# NF: How do relationships work with antisocial NT's?



## freeeekyyy (Feb 16, 2010)

Anyway, I like NFs because they understand people. People need to be understood, especially NTs who don't understand people at all, including themselves. I think pretty much every woman I've ever had any interest in was an NF of some sort.


----------



## silverlined (Jul 8, 2009)

Repus said:


> It's no secret that NF's and NT's tend to hook up with one another. I believe Keirsey even said it's the most common pairing.
> 
> Now theres a huge contrast in the two types. With NF's being extremely people oriented, and NTs on the completely other side of the spectrum to a point of being almost antisocial.
> 
> How does this work in relationships? What do NFs think of this and how do you deal with it?


I'm sometimes drawn to NTs but I do have trouble with the antisocial/cynical side of some NTs. I experience it as a sharp contrast. To me, people (and ideas) are practically the meaning of life and so it's a sharp contrast when people see others as means to an end and don't really consider feelings. I suppose any type can do this but I did notice it in my INTJ friend who has a very utilitarian view of the world of people, whereas I was more focused on connecting. In fact, he didn't understand me when I wanted to connect and chat for the sake of connecting; he thought I wanted something from him. I guess what bothered me the most was when he viewed other people sort of like pawns, just means to an end.

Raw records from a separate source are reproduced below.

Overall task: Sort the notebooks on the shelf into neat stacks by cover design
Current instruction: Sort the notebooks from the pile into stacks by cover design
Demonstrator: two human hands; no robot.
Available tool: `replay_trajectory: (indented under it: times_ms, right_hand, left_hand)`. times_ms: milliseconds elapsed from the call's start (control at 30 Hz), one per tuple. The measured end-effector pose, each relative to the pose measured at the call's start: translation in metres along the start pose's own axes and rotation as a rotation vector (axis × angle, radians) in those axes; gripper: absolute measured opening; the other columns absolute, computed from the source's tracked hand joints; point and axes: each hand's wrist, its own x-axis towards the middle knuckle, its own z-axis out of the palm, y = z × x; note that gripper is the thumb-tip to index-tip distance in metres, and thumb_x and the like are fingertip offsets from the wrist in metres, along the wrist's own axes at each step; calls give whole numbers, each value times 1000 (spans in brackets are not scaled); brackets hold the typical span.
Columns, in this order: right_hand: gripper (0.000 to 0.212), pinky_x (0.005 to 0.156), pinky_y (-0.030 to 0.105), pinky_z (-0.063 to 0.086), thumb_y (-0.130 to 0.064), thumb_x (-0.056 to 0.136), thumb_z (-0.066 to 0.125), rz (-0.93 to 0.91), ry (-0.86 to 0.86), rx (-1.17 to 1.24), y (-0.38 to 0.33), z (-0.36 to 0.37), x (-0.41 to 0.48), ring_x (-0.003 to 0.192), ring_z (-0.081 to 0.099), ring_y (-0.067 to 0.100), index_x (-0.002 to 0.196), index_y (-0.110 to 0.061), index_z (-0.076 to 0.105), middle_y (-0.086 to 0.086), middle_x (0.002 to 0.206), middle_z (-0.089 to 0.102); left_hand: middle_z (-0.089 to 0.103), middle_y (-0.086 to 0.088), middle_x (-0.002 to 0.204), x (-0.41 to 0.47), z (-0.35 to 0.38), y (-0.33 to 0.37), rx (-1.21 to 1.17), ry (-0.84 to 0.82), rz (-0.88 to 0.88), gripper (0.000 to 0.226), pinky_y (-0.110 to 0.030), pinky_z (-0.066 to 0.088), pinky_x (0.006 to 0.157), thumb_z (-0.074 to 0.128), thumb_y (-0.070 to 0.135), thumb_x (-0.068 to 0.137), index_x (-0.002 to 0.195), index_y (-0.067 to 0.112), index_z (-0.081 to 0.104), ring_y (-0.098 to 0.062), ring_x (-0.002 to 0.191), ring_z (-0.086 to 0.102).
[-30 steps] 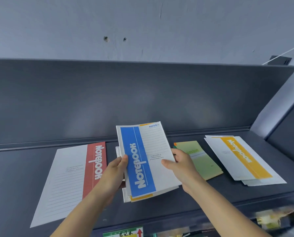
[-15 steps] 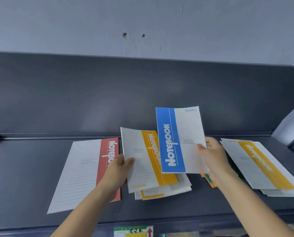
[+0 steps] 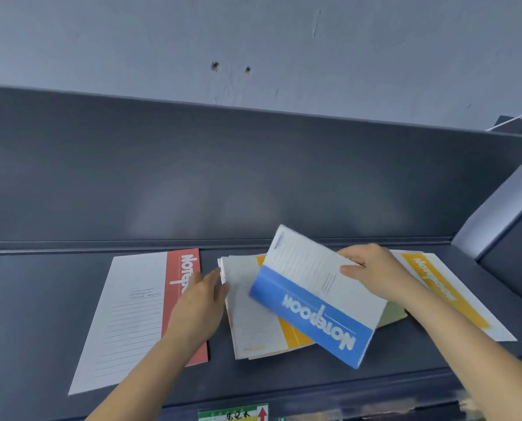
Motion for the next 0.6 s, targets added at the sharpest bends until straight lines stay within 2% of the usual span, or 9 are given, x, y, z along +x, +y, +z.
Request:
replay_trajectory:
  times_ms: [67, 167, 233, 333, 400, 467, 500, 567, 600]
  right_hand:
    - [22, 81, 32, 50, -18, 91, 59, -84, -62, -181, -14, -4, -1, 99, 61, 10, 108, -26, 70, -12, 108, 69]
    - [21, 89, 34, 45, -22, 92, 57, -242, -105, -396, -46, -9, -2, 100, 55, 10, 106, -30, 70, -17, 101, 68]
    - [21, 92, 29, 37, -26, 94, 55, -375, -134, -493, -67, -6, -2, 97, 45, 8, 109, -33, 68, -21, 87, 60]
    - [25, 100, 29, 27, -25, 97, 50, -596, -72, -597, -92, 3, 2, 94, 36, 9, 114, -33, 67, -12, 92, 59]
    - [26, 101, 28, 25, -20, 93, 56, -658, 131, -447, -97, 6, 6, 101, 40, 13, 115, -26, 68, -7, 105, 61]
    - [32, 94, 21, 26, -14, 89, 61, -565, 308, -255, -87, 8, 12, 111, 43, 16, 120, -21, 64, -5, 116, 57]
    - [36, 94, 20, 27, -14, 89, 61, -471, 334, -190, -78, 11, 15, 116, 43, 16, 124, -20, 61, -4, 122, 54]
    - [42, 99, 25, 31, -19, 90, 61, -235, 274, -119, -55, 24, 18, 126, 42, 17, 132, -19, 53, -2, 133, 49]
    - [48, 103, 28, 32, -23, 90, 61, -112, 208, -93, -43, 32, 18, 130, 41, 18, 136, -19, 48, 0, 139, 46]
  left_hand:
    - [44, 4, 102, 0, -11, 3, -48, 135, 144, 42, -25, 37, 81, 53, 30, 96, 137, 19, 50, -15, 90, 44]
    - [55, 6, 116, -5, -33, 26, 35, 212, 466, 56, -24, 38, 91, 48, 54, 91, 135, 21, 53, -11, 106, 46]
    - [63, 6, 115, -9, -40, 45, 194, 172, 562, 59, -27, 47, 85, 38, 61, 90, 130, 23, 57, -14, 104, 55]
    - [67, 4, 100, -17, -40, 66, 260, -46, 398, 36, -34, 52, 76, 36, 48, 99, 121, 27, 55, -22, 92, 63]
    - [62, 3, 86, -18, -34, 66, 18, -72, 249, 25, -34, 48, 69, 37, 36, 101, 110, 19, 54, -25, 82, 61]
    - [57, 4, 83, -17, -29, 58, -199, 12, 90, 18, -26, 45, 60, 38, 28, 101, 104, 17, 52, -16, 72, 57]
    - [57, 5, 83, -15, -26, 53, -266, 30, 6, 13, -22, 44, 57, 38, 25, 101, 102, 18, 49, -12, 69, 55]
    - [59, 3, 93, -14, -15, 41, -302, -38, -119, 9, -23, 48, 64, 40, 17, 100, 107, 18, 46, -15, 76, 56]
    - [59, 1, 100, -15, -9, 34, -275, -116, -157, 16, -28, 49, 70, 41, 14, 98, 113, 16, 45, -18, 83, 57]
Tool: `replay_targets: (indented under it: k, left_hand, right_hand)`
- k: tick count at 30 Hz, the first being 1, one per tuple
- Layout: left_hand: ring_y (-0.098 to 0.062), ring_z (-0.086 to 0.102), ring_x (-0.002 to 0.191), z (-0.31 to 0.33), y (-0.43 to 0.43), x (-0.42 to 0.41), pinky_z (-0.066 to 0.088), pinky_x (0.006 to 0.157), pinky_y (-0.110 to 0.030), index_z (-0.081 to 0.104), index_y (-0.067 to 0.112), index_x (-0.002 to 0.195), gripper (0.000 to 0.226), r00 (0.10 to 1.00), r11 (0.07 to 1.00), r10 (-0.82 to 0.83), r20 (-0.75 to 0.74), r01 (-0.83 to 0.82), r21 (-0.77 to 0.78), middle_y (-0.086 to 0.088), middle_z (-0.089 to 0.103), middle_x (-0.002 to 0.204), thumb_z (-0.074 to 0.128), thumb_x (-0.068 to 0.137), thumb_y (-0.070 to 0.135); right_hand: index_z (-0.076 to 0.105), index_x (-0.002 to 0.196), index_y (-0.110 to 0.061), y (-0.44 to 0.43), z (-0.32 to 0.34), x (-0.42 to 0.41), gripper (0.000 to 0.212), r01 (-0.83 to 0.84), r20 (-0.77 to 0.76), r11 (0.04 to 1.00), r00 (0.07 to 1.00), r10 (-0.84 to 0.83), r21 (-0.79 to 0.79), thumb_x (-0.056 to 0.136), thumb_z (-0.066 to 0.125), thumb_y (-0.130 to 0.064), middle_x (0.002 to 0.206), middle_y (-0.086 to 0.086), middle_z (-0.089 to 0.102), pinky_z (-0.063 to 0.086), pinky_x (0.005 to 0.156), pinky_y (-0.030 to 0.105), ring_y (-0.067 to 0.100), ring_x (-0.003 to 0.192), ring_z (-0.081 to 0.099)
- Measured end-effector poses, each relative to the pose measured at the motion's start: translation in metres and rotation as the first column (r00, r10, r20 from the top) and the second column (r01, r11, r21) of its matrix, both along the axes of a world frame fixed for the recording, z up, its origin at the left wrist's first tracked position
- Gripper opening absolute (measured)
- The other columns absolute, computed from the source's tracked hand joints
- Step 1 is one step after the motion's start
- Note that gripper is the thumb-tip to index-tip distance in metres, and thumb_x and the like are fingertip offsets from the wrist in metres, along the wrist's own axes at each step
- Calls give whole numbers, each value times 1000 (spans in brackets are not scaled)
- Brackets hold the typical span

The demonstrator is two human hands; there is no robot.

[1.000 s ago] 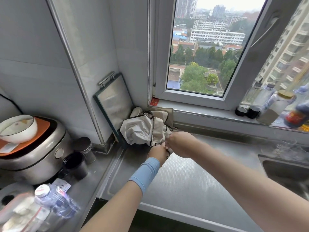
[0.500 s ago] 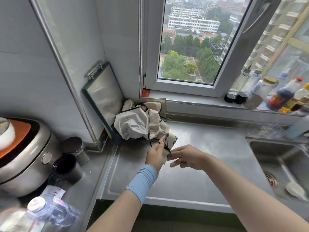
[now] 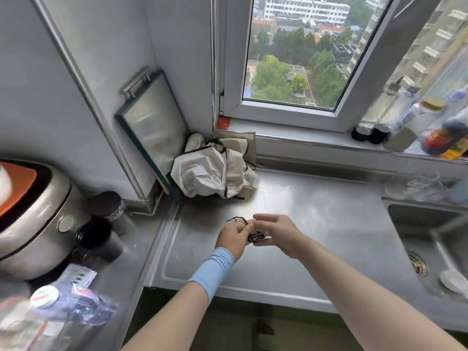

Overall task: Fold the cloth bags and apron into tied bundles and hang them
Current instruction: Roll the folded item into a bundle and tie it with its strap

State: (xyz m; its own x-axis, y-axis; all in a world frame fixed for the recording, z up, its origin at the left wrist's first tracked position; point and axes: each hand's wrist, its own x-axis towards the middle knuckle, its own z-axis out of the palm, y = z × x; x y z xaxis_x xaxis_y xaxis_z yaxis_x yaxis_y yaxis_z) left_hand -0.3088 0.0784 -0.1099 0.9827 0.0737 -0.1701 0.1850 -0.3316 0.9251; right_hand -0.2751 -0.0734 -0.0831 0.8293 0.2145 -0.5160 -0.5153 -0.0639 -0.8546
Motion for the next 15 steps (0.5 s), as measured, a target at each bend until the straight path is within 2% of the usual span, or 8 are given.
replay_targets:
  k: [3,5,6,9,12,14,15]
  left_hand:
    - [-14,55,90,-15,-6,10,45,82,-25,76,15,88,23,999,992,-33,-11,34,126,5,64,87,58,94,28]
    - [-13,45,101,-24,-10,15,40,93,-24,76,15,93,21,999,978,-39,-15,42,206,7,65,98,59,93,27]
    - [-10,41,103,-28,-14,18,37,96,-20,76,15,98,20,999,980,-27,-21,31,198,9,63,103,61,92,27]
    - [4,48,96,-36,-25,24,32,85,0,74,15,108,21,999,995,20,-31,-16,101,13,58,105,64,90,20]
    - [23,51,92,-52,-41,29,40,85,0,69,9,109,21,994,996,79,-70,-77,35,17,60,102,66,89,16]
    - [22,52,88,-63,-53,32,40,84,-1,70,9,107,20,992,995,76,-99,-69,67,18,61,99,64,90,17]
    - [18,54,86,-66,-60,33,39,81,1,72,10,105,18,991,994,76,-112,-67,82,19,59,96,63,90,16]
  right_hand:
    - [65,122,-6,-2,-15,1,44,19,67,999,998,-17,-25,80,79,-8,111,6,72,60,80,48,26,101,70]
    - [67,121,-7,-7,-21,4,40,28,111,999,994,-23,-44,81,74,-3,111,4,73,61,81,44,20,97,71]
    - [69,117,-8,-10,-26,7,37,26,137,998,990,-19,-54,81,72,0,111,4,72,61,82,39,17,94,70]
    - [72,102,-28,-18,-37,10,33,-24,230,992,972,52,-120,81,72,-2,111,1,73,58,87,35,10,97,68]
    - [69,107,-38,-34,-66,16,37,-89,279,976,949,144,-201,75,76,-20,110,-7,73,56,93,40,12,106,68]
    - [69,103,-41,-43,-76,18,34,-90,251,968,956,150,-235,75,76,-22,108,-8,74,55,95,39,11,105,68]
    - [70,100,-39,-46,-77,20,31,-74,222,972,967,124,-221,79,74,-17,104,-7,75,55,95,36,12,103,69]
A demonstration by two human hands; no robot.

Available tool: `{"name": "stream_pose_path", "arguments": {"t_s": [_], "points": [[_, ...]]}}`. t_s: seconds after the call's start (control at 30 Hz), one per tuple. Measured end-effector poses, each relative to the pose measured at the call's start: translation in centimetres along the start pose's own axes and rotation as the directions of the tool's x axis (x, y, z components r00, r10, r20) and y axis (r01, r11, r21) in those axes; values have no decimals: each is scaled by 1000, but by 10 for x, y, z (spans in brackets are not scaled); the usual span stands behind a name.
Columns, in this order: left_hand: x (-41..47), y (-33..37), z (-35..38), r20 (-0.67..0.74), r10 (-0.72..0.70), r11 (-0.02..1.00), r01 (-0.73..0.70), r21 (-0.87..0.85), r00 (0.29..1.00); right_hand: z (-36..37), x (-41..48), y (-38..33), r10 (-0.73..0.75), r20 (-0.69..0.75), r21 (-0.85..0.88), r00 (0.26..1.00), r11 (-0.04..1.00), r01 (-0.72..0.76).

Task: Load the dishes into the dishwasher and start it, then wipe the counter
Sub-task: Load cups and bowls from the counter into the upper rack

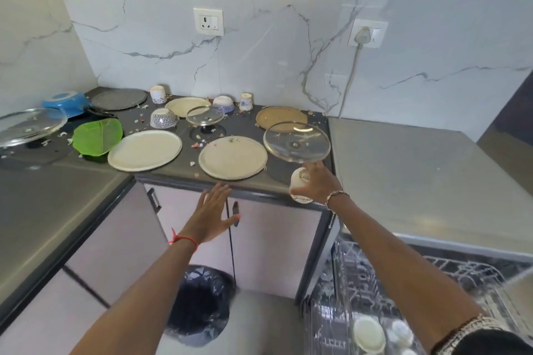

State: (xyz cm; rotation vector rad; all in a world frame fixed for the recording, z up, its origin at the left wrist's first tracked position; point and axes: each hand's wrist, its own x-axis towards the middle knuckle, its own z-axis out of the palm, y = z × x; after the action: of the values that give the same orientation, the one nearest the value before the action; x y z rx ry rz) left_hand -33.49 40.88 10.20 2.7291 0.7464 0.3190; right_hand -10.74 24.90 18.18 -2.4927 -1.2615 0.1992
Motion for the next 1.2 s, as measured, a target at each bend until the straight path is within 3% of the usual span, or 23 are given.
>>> {"name": "stream_pose_path", "arguments": {"t_s": [0.3,0.53,0.87,1.2], "points": [[-161,52,14,139,-5,999,-2,48,990,27,-174,-6,91,67,0,994,996,-92],[-237,92,30,194,14,993,-35,110,981,40,-274,13,128,125,-45,984,991,-123],[-279,175,72,277,49,995,-72,73,960,46,-364,77,174,172,18,970,983,-180],[-287,299,135,271,-30,998,16,55,962,22,-417,195,168,248,140,954,968,-207]]}}
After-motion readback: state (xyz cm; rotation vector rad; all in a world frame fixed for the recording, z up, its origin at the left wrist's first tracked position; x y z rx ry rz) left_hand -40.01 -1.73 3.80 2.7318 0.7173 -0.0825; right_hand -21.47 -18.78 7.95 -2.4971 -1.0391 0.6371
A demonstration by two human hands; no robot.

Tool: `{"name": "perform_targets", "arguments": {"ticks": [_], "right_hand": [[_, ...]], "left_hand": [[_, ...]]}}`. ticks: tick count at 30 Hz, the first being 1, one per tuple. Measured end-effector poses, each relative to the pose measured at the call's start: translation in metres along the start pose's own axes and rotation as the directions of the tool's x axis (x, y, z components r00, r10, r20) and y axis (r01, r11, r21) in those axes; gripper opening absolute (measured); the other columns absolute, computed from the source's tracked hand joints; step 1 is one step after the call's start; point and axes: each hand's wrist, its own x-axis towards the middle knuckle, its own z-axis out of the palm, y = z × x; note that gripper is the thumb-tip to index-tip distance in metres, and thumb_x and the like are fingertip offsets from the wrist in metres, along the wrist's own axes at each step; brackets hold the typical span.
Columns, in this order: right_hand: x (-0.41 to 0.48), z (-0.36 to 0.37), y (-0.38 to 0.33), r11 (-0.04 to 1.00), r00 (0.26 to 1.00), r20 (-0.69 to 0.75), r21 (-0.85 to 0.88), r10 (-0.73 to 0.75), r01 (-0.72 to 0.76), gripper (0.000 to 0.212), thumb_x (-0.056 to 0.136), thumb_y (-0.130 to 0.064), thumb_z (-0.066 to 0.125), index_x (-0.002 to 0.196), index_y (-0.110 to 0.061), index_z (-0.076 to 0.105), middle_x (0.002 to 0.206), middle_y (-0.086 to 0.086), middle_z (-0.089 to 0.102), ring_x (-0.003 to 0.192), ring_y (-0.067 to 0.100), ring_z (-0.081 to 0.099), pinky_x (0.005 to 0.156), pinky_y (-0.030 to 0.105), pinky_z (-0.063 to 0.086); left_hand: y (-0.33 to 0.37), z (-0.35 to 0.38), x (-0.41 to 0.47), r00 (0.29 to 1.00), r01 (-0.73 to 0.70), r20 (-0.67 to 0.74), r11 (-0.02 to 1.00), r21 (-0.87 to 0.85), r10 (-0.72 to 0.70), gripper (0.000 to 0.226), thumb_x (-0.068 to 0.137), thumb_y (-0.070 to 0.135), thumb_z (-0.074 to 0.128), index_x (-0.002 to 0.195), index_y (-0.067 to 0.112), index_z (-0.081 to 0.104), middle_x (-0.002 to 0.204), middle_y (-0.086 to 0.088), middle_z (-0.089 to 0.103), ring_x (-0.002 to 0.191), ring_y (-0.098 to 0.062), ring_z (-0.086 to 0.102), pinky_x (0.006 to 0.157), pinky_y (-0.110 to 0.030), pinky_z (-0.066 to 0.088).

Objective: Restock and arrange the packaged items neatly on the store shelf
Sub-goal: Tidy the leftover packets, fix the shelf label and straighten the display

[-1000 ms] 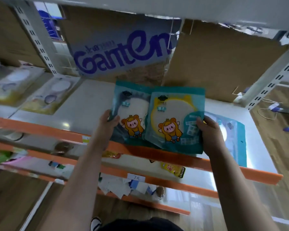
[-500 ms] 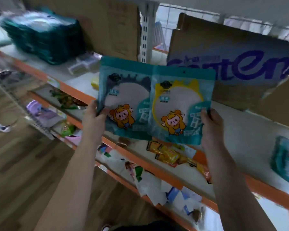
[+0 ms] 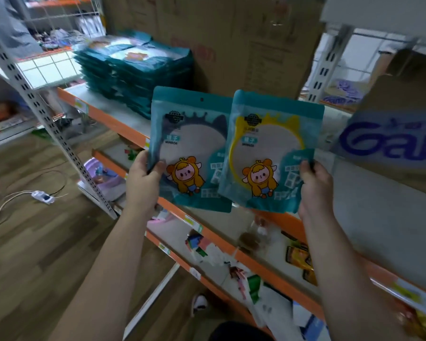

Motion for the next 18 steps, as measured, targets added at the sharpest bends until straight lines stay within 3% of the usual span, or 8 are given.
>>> {"name": "perform_targets", "arguments": {"ticks": [4, 9, 11, 14, 18], "right_hand": [[0.027, 0.061, 0.017, 1.000, 0.999, -0.023, 0.020, 0.022, -0.021, 0.019, 0.100, -0.018, 0.051, 0.091, -0.018, 0.068, 0.078, -0.006, 0.073, 0.071, 0.013, 0.070, 0.064, 0.030, 0.057], [0.070, 0.157, 0.027, 0.994, 0.998, -0.023, 0.091, 0.061, -0.058, 0.018, 0.100, -0.020, 0.050, 0.092, -0.019, 0.066, 0.079, -0.007, 0.073, 0.072, 0.012, 0.071, 0.056, 0.026, 0.056], [0.084, 0.194, 0.026, 0.993, 0.998, -0.019, 0.100, 0.063, -0.061, 0.017, 0.100, -0.020, 0.051, 0.091, -0.018, 0.065, 0.085, -0.002, 0.072, 0.078, 0.018, 0.070, 0.065, 0.032, 0.058], [0.103, 0.248, 0.026, 0.989, 0.997, 0.001, 0.125, 0.080, -0.079, 0.018, 0.100, -0.020, 0.052, 0.088, -0.017, 0.064, 0.086, 0.001, 0.070, 0.079, 0.020, 0.068, 0.075, 0.041, 0.058], [0.126, 0.299, 0.022, 0.981, 0.994, 0.024, 0.155, 0.111, -0.113, 0.018, 0.098, -0.022, 0.055, 0.084, -0.015, 0.062, 0.077, -0.001, 0.071, 0.069, 0.015, 0.071, 0.060, 0.034, 0.058]], "left_hand": [[-0.012, -0.022, 0.062, 1.000, 0.017, 0.012, 1.000, -0.026, -0.017, 0.011, 0.097, 0.017, 0.052, 0.103, 0.025, 0.057, 0.110, -0.014, 0.063, 0.102, -0.032, 0.062, 0.090, -0.052, 0.052], [-0.009, -0.053, 0.157, 1.000, -0.015, 0.013, 0.999, -0.046, 0.016, 0.015, 0.097, 0.016, 0.054, 0.097, 0.030, 0.057, 0.096, -0.001, 0.066, 0.090, -0.022, 0.067, 0.078, -0.039, 0.058], [-0.003, -0.066, 0.192, 0.999, -0.033, 0.018, 0.999, -0.018, 0.033, 0.015, 0.097, 0.015, 0.054, 0.097, 0.030, 0.057, 0.096, -0.004, 0.066, 0.089, -0.023, 0.067, 0.081, -0.044, 0.057], [0.007, -0.084, 0.250, 0.998, -0.066, 0.012, 0.997, 0.038, 0.066, 0.012, 0.097, 0.014, 0.052, 0.100, 0.024, 0.058, 0.103, -0.017, 0.064, 0.099, -0.038, 0.063, 0.086, -0.055, 0.053], [0.017, -0.101, 0.311, 0.997, -0.084, 0.005, 0.996, 0.036, 0.083, 0.012, 0.098, 0.015, 0.049, 0.098, 0.023, 0.059, 0.104, -0.021, 0.066, 0.093, -0.040, 0.065, 0.080, -0.056, 0.055]]}}
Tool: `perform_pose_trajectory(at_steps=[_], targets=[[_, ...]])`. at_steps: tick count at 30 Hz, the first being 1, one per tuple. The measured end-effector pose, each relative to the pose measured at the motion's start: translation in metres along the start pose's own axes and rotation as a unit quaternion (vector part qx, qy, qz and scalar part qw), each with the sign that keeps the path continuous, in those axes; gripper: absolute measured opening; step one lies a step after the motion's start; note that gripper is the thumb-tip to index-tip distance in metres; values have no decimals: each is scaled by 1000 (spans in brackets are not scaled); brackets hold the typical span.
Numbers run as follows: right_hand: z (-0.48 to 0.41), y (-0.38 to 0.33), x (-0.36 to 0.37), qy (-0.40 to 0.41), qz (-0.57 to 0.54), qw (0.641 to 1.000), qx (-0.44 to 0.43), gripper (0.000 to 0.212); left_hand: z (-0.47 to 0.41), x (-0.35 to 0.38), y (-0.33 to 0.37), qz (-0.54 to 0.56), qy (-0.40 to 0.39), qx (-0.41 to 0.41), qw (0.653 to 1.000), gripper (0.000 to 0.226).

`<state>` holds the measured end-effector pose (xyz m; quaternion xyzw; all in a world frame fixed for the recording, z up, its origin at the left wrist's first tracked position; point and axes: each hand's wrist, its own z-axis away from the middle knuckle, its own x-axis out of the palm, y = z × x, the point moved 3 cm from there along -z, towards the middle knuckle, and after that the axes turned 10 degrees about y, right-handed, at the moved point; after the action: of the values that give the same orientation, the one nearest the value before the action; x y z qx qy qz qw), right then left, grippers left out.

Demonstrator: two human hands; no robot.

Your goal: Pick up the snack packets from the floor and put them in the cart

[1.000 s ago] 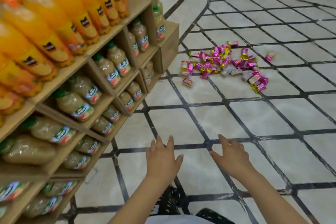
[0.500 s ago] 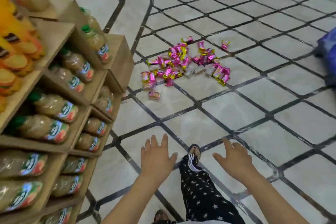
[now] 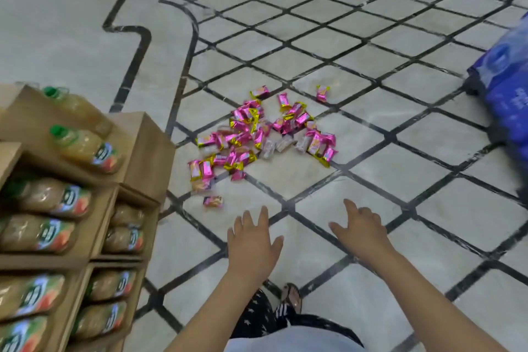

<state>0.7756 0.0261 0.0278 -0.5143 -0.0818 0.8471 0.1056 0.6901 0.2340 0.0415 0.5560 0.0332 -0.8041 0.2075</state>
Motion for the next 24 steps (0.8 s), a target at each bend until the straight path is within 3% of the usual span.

I haven't figured out a solution to this conflict, other than trying to understand it and respect that we have different perspectives here. (and at times I find that hard because my view about connecting with people is very personal and almost sacred to me.)

For the record, I have better luck with NF/NF relationships and NF/SP relationships. I'm not totally ruling out NTs though. Maybe ENTPs are a better fit for me than INTJ or maybe even a different INTJ.


----------



## NeedsNewNameNow (Dec 1, 2009)

silverlined said:


> I'm sometimes drawn to NTs but I do have trouble with the antisocial/cynical side of some NTs. I experience it as a sharp contrast. To me, people (and ideas) are practically the meaning of life and so it's a sharp contrast when people see others as means to an end and don't really consider feelings. I suppose any type can do this but I did notice it in my INTJ friend who has a very utilitarian view of the world of people, whereas I was more focused on connecting. In fact, he didn't understand me when I wanted to connect and chat for the sake of connecting; he thought I wanted something from him. I guess what bothered me the most was when he viewed other people sort of like pawns, just means to an end.
> 
> I haven't figured out a solution to this conflict, other than trying to understand it and respect that we have different perspectives here. (and at times I find that hard because my view about connecting with people is very personal and almost sacred to me.)
> .


I'm INTP and I don't view connecting with people like this at all. I don't connect with everybody, but the people I do, it's because I like them and want to get to know them.


----------



## silverlined (Jul 8, 2009)

unleashthehounds said:


> I'm INTP and I don't view connecting with people like this at all. I don't connect with everybody, but the people I do, it's because I like them and want to get to know them.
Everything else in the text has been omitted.